Will black children around the state respond that way? Or will they merely sink back into a fatalism that will guarantee the outcome --- poor test scores --- that has been forecast for them?
It has been nearly 50 years since the Brown v. Board of Education decision outlawed the concept of separate but equal schools. Five decades should have been enough time to erase the effects of outdated textbooks, poorly trained teachers and even low expectations on the academic achievements of black children. Unfortunately, black scholarship --- at least as measured by SATs and ACTs, the two most popular tests for college entrance --- still lags behind that of whites.
The HOPE scholarship debate has brought that unfortunate reality front and center once again. Faced with soaring demand, Georgia officials predict that HOPE funds will start to run short by 2005. To save money, Gov. Sonny Perdue and others have recommended that HOPE eligibility be tied to SATs, rather than grades, which are affected by teachers' subjectivity (and inability to resist parental pressure). Perdue wants to award HOPE scholarships to students who score at least 1000.
But that recommendation has run smack into the achievement gap. Sixty-seven percent of the state's black HOPE scholars score below 1000, while only 32 percent of white HOPE scholars do that poorly.
(Overall, nearly 40 percent the state's HOPE scholars score below 1000 on the SATs --- which is, as much as anything, a stunning indictment of the state's educational system. The perfect score is 1600; most of the nation's competitive colleges and universities require at least 1200. How can students have B averages and score less than 1000?)

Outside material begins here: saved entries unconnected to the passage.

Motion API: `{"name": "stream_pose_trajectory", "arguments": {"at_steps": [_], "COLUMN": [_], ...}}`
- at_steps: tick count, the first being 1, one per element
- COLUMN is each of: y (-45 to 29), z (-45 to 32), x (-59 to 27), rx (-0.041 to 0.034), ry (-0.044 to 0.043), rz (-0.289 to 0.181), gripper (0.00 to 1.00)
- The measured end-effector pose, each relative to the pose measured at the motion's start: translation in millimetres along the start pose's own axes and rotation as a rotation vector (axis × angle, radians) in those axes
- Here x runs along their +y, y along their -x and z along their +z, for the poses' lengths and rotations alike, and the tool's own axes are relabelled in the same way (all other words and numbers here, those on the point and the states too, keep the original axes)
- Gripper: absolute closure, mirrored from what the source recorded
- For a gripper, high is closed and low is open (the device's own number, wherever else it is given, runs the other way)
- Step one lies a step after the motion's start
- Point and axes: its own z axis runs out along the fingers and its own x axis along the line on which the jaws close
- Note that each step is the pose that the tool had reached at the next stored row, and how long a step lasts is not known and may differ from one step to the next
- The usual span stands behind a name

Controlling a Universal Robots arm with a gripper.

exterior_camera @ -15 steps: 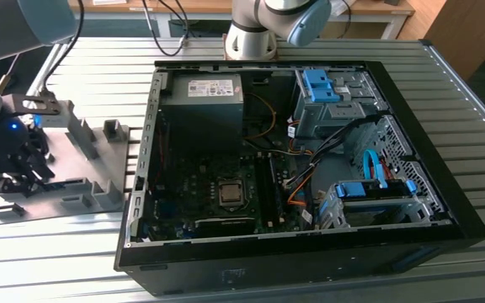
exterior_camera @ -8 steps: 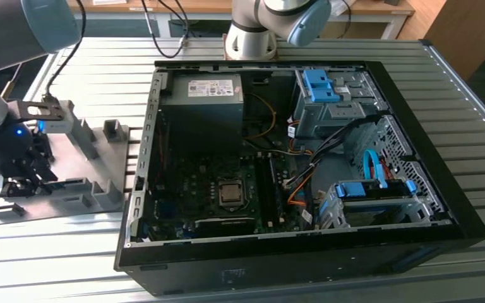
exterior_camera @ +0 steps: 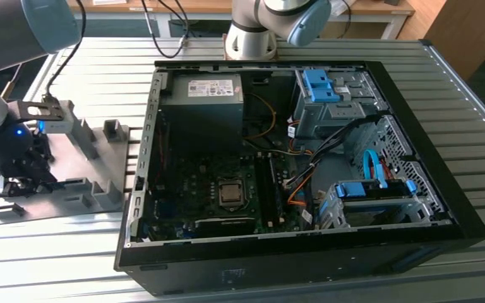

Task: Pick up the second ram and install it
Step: 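Pick up the second ram and move it above second insertion slot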

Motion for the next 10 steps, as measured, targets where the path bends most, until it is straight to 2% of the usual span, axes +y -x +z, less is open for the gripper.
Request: {"name": "stream_pose_trajectory", "arguments": {"at_steps": [3,10], "y": [0.0,0.0], "z": [0.1,0.4], "x": [0.0,0.0], "rx": [-0.0001,0.0], "ry": [0.0,0.0], "rz": [0.0,0.0], "gripper": [0.84,0.86]}}
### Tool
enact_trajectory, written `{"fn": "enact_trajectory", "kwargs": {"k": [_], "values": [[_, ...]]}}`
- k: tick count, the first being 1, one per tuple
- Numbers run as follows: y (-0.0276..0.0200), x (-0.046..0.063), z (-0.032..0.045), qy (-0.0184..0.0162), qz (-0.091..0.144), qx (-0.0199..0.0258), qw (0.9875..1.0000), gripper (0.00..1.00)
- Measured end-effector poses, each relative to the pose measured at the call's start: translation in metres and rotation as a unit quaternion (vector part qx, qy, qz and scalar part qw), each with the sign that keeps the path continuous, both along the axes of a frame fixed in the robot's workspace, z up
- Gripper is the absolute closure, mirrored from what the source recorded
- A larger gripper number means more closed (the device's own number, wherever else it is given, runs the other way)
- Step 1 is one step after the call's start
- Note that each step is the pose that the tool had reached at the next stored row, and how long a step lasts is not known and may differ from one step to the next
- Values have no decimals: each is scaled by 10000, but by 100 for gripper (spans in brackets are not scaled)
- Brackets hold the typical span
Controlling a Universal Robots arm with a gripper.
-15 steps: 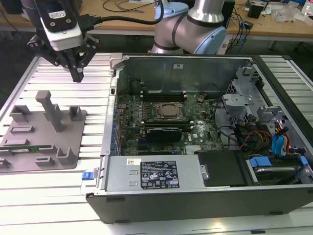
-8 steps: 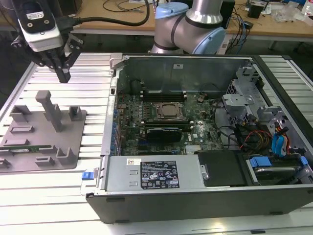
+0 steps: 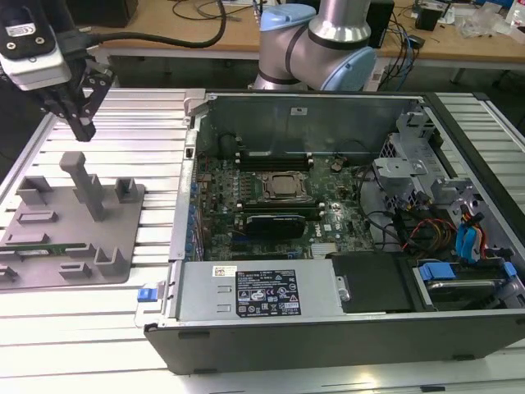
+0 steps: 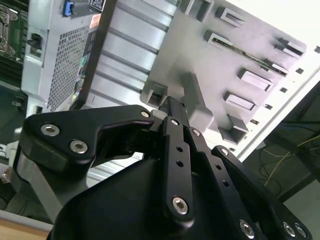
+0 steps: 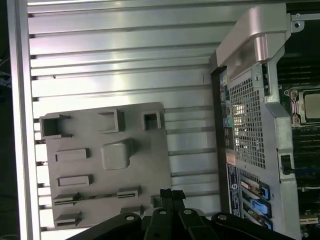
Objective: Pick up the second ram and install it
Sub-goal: 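Reach for the second ram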
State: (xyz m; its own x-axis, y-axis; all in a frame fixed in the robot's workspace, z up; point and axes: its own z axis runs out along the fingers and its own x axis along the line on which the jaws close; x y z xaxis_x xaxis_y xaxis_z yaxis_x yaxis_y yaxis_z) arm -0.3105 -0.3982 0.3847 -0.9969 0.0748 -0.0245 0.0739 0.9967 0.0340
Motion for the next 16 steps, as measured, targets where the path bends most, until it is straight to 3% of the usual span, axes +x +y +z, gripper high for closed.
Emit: {"fn": "enact_trajectory", "kwargs": {"k": [1, 7, 16], "values": [[0, -26, -8, 1, 0, 0, 10000, 92], [0, -415, -90, 0, -1, -3, 10000, 92], [0, -746, -137, 0, 0, -3, 10000, 92]]}}
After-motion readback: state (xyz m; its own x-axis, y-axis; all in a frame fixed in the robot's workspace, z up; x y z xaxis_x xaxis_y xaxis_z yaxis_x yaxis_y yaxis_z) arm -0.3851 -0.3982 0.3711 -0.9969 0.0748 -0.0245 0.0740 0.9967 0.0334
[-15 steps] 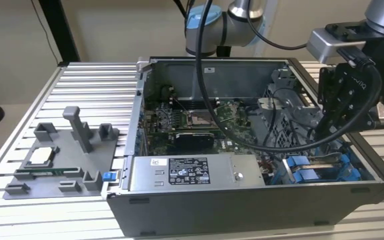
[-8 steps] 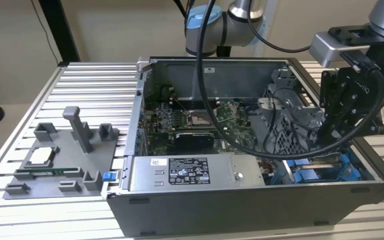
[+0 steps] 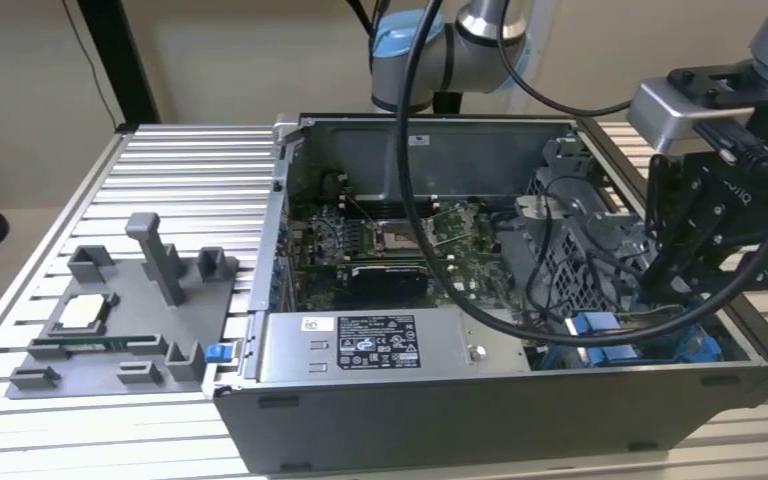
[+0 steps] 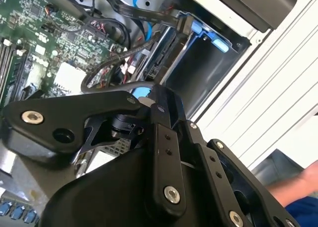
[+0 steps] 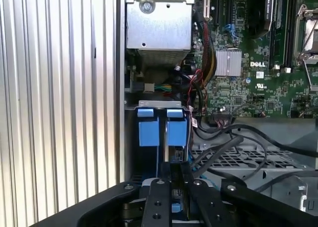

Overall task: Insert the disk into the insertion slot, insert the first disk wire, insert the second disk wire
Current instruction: 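Insert the first disk wire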

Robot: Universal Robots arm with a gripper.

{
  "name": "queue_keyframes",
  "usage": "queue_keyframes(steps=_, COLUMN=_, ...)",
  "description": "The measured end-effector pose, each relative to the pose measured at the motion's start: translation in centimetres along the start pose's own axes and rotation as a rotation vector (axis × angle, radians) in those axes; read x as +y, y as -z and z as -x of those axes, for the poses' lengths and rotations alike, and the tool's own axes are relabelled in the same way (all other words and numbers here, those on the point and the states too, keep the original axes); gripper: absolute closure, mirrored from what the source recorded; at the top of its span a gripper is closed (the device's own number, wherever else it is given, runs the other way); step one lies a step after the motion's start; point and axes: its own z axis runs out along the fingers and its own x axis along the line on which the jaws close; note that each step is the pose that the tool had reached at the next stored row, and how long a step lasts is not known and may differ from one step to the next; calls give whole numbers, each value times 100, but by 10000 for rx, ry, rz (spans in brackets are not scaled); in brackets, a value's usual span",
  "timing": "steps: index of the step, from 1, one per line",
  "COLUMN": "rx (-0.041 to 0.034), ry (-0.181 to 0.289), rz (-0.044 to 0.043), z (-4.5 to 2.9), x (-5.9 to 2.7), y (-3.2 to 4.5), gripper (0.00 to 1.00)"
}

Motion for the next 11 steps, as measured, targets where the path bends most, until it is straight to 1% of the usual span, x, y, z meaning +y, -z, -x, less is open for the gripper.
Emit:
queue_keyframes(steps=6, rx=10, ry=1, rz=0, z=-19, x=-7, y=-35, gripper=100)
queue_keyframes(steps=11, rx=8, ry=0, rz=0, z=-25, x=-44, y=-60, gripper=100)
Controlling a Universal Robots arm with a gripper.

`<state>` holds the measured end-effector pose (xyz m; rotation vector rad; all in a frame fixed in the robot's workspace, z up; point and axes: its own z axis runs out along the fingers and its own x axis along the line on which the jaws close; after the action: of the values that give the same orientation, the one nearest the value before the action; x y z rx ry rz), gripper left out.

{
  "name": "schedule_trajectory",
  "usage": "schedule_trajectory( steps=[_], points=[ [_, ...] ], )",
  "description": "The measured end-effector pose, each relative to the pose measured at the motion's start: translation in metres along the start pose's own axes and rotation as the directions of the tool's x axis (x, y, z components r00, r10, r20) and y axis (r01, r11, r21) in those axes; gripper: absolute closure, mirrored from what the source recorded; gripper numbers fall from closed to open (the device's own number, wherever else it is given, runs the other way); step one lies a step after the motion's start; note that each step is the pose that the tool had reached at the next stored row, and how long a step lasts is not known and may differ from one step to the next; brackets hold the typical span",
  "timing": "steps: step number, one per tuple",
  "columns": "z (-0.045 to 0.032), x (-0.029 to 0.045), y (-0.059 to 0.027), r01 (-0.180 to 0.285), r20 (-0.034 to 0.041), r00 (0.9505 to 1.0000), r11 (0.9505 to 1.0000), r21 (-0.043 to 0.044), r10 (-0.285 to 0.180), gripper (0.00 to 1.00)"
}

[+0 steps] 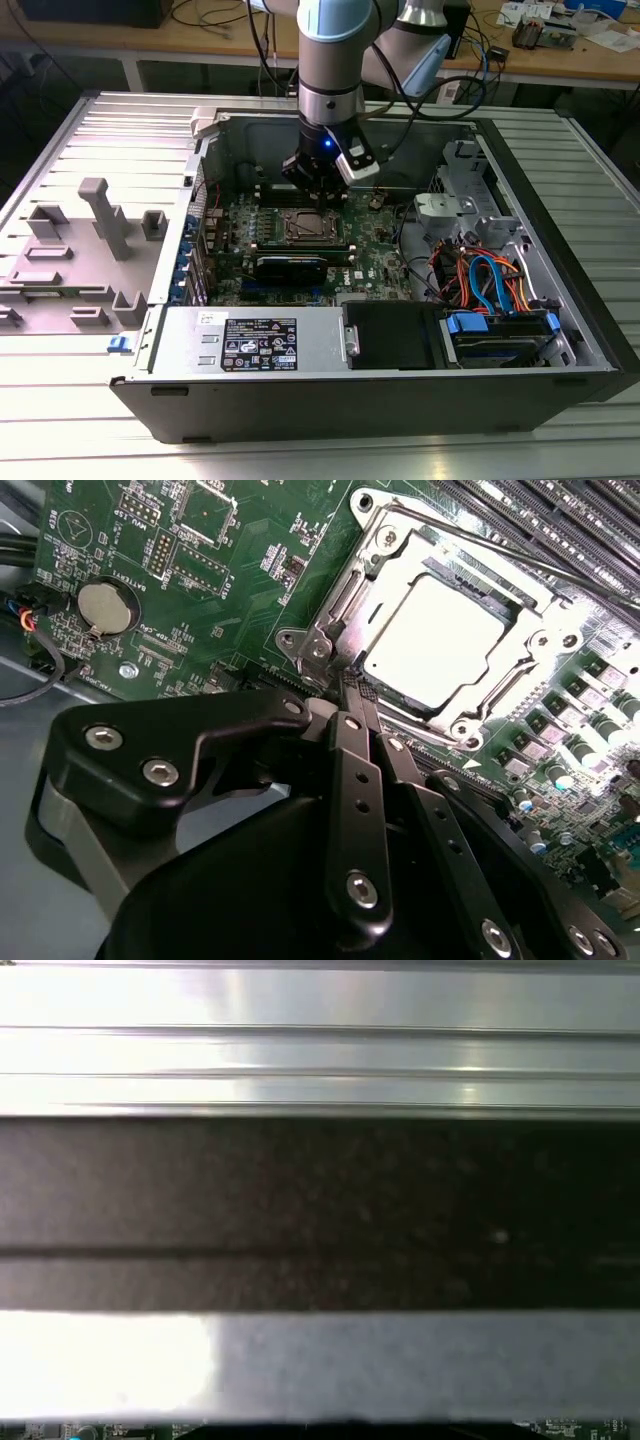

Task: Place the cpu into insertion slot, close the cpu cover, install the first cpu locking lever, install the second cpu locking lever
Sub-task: 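Install the second cpu locking lever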

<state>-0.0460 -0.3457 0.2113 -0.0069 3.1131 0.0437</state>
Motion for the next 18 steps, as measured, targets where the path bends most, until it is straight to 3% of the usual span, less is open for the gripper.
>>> schedule_trajectory(
  steps=[5, 18],
  points=[
    [-0.0002, 0.0, -0.0018, 0.0, 0.0, 1.0, 1.0, 0.0003, 0.0, 0.89],
    [-0.0007, 0.0001, -0.0194, 0.0, 0.0, 1.0, 1.0, 0.0008, 0.0, 0.89]
  ],
)
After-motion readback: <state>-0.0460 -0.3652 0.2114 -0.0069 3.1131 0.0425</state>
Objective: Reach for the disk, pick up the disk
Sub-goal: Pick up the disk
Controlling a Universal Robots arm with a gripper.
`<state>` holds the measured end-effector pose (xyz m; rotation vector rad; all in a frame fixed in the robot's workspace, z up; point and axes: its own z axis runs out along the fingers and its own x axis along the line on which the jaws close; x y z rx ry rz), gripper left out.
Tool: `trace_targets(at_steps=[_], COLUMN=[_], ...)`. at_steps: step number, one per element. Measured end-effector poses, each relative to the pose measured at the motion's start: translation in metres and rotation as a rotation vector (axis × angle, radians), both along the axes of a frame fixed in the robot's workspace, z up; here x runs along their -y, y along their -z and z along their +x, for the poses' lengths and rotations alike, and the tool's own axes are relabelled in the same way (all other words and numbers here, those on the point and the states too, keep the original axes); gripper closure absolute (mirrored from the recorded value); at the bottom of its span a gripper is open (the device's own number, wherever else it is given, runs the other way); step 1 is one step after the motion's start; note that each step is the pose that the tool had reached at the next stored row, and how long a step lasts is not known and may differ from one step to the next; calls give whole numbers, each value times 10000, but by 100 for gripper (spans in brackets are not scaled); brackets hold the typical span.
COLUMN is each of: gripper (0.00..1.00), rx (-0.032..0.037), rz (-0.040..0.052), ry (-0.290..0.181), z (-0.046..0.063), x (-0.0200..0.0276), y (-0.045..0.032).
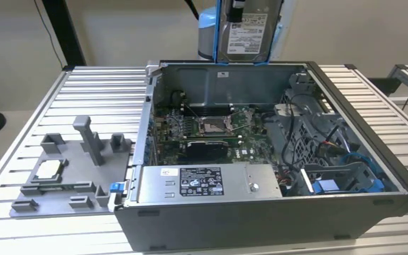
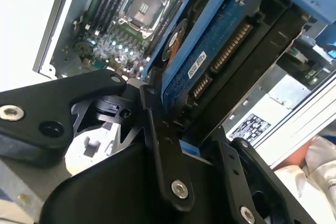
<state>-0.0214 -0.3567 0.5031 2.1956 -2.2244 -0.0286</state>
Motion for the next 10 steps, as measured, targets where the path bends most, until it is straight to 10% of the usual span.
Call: trace_targets(at_steps=[10], gripper=[100], rx=[0], rz=[0], ry=[0], z=[348], x=[0], y=[0])
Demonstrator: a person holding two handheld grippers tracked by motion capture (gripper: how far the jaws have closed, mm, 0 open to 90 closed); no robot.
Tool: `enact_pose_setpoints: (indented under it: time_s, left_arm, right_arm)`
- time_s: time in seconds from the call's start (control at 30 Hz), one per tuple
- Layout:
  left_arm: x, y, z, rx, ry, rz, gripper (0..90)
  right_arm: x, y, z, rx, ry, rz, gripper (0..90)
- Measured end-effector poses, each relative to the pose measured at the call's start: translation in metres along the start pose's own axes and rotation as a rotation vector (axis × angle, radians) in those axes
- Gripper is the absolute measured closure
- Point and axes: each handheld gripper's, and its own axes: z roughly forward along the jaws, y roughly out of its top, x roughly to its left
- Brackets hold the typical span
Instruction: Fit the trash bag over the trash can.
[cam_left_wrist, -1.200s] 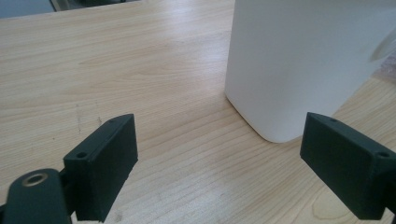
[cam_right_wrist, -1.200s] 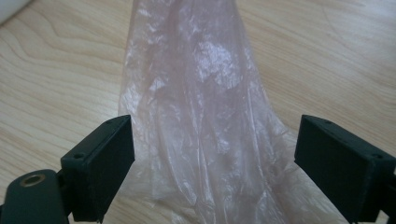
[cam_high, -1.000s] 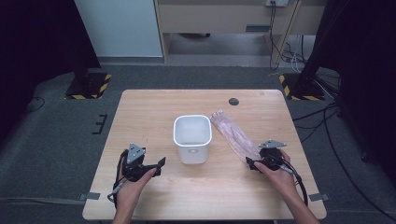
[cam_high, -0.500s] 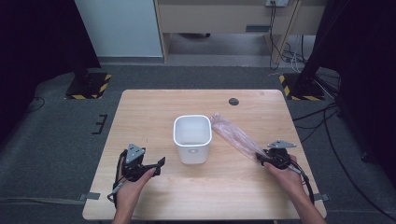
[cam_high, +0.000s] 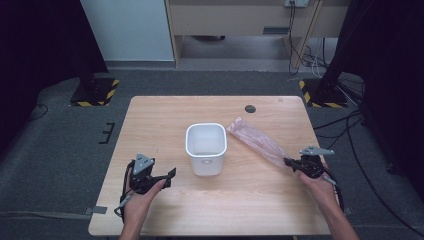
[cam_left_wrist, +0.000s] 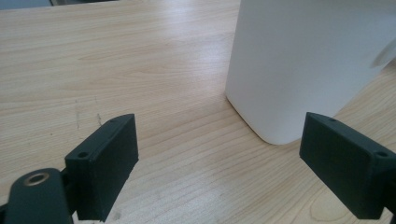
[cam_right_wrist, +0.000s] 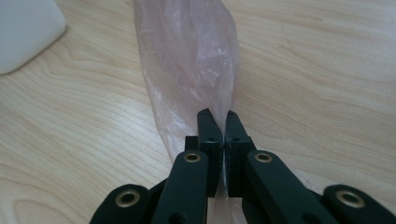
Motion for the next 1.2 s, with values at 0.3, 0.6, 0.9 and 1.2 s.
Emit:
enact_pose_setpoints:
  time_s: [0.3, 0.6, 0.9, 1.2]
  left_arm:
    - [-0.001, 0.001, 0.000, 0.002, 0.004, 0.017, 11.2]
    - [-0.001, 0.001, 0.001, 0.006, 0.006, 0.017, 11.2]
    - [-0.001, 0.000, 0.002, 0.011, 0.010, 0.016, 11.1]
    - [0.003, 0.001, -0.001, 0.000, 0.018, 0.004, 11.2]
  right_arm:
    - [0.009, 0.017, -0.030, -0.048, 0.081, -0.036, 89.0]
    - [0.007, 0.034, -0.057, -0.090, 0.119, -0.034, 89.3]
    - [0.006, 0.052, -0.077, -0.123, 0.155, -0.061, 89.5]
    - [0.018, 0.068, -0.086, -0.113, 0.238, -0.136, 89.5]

Academic researchers used to believe that poverty condemned students to mediocre test scores. Indeed, there is a direct correlation between family income and test scores: the higher the family income, the higher the student is likely to score, generally. But researchers have also found that a white student from a family earning $75,000 a year will still score higher than a black student from a family earning $75,000 a year. What creates that gap?
The late John Ogbu, a professor at the University of California, Berkeley, did groundbreaking research that yielded a fascinating, if controversial, conclusion. Studying black students in Shaker Heights, Ohio, long acclaimed for its outstanding public schools, Ogbu concluded, "Black students did not generally work hard. In fact, most appeared to be characterized by low-effort syndrome. . . . The amount of time and effort they invested in academic pursuit was neither adequate nor impressive. . . . The [black] students themselves knew and admitted this."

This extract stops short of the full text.